ASSIGNED TASK = For the material below, count the lines containing "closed" and reply with the number alone.
[Start of section]
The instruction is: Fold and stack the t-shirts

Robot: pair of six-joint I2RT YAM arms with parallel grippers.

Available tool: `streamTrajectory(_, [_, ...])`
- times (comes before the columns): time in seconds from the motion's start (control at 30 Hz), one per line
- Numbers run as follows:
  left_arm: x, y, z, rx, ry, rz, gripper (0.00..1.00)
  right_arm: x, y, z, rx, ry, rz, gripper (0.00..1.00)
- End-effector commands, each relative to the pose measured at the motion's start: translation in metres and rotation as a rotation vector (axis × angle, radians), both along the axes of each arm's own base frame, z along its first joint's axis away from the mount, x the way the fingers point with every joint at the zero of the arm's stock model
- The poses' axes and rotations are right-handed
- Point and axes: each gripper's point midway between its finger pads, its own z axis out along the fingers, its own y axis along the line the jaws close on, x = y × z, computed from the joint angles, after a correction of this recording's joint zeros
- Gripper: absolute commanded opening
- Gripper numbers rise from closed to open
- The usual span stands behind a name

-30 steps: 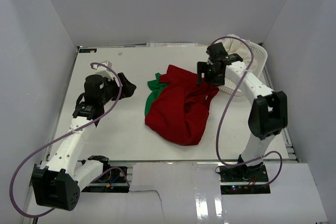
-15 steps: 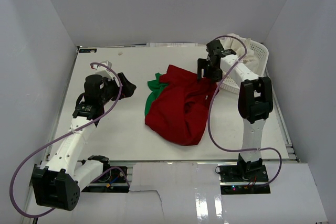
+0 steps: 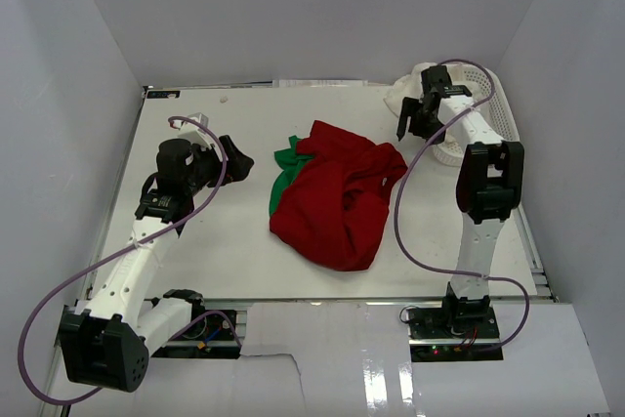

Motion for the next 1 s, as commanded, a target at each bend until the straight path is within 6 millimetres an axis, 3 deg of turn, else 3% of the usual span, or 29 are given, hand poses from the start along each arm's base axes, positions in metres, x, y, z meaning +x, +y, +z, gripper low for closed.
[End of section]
RESULT OF THE TASK = 2